This signature is named here without a prescribed solution. The discipline is the Pattern A boundary inherited from Part I: the structural commonality is identified, the corrective machinery is not yet introduced. The names of the corrective methodologies, and of the constructive framework that integrates them, belong to later chapters and are not deployed in this section. What §4 establishes is only that the seven forecasts share an out-of-sample extrapolation step that none validates at publication — the empirical premise on which the framework chapters build. That shared step is also the structural precondition the next chapter requires: the in-sample window and the out-of-sample projection are, formally, a train/test partition, with the boundary at the window’s end functioning as the cutoff between fitted and held-out data. A forecast that fits in-sample and projects forward without a held-out criterion has, in this structural sense, declared a partition and then declined to use its test side. That correspondence — extrapolation boundary as train/test partition — is what makes the next chapter’s analysis available; the analysis itself is reserved for it. Chapter 3 reframes the step as an analogy to a quantitative-finance object built to be evaluated under exactly this gap. Chapter 4 formalizes the in-sample-extrapolation critique and develops the walk-forward retrodiction protocol that would generate the operational sample the seven forecasts lack. Chapters 5 through 7 and 14 deliver the formal extension.

10.5 §5 — Forward Bridge to Chapter 3

This chapter established a taxonomy of seven decomposition axes, identified one structural feature common to all seven — an in-sample-fitted extrapolation with no out-of-sample forward-validation at publication — and showed, through the data-richness / attestation-richness distinction, that the taxonomy classifies real structural features rather than arbitrary author groupings. The shared extrapolation step is the empirical premise the rest of the manuscript engages.

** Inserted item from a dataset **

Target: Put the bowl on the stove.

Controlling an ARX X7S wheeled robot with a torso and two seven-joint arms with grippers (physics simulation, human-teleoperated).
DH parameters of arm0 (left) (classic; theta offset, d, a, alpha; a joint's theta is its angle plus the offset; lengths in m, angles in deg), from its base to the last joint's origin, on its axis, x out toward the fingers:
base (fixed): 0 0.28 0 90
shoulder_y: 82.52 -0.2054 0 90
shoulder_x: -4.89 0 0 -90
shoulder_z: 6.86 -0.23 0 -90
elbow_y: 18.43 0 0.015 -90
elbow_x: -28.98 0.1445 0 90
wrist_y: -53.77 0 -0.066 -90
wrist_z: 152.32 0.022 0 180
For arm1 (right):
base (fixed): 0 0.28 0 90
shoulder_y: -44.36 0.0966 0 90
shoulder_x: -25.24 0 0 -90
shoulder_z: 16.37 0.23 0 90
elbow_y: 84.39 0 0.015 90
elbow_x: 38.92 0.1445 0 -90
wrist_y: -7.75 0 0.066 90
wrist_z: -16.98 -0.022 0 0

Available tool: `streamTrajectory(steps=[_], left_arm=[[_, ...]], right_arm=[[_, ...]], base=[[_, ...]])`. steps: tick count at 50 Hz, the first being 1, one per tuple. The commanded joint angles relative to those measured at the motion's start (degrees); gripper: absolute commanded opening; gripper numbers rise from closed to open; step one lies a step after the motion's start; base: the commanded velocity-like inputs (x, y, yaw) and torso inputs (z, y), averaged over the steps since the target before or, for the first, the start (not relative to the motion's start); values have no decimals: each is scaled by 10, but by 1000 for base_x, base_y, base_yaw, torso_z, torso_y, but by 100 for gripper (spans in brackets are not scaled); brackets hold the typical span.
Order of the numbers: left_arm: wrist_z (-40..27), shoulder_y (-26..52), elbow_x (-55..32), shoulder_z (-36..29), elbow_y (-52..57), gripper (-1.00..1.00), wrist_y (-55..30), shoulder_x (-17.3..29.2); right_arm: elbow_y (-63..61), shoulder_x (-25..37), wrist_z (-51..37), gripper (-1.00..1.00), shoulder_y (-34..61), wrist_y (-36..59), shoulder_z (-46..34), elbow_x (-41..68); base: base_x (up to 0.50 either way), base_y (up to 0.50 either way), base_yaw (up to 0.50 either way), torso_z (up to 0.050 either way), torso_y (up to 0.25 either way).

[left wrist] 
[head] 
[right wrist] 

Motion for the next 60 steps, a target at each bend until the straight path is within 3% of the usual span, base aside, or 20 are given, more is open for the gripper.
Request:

Chapter 3 introduces the backtest analogy. A capability forecast that fits a decomposition in-sample and projects it forward without held-out validation is structurally a backtest reported without out-of-sample testing — the object the quantitative-finance methodology canon was built to evaluate. Chapter 3 develops that analogy and bridges the Part I observation to the Part II framework derivation. Chapter 4 turns the analogy into a formal critique of in-sample extrapolation and a walk-forward protocol; Chapter 5 develops the multiple-testing treatment, inheriting from §3 the implication that a miscalibrated baseline prior is itself a meta-level in-sample-fitting failure. Chapters 6 and 7 then derive the formal extension methodologies — the Deflated Sharpe Ratio (DSR) adaptation and the Probability of Forecast Overfitting (PFO) adaptation — and Chapter 14 integrates them into the synthetic Deflated Capability Forecast (DCF) framework.

These are an extension of the methodology canon, not a competitor to the forecasts they will assess. Bailey, López de Prado, Borwein, Harvey, Tetlock, and Flyvbjerg produced statistical machinery for evaluating performance claims under multiple testing and selection bias (Bailey & López de Prado, 2014; Bailey et al., 2014; López de Prado, 2018; Harvey et al., 2016; Tetlock & Gardner, 2015; Flyvbjerg, 2014); this manuscript carries that machinery into the capability-forecasting domain it was not initially built for. The seven surveyed forecasts are the object of that extension, named throughout as the analyzed set rather than the adversary. The DSR, PFO, and DCF terms are named here for forward reference; they are applied beginning in Chapter 6.

10.6 References

Aschenbrenner, L. (2024, June). Situational awareness: The decade ahead. Self-published essay (non-peer-reviewed). https://situational-awareness.ai/

Bailey, D. H., Borwein, J. M., López de Prado, M., & Zhu, Q. J. (2014). Pseudo-mathematics and financial charlatanism: The effects of backtest overfitting on out-of-sample performance. Notices of the American Mathematical Society, 61(5), 458-471.

Bailey, D. H., & López de Prado, M. (2014). The deflated Sharpe ratio: Correcting for selection bias, backtest overfitting, and non-normality. Journal of Portfolio Management, 40(5), 94-107.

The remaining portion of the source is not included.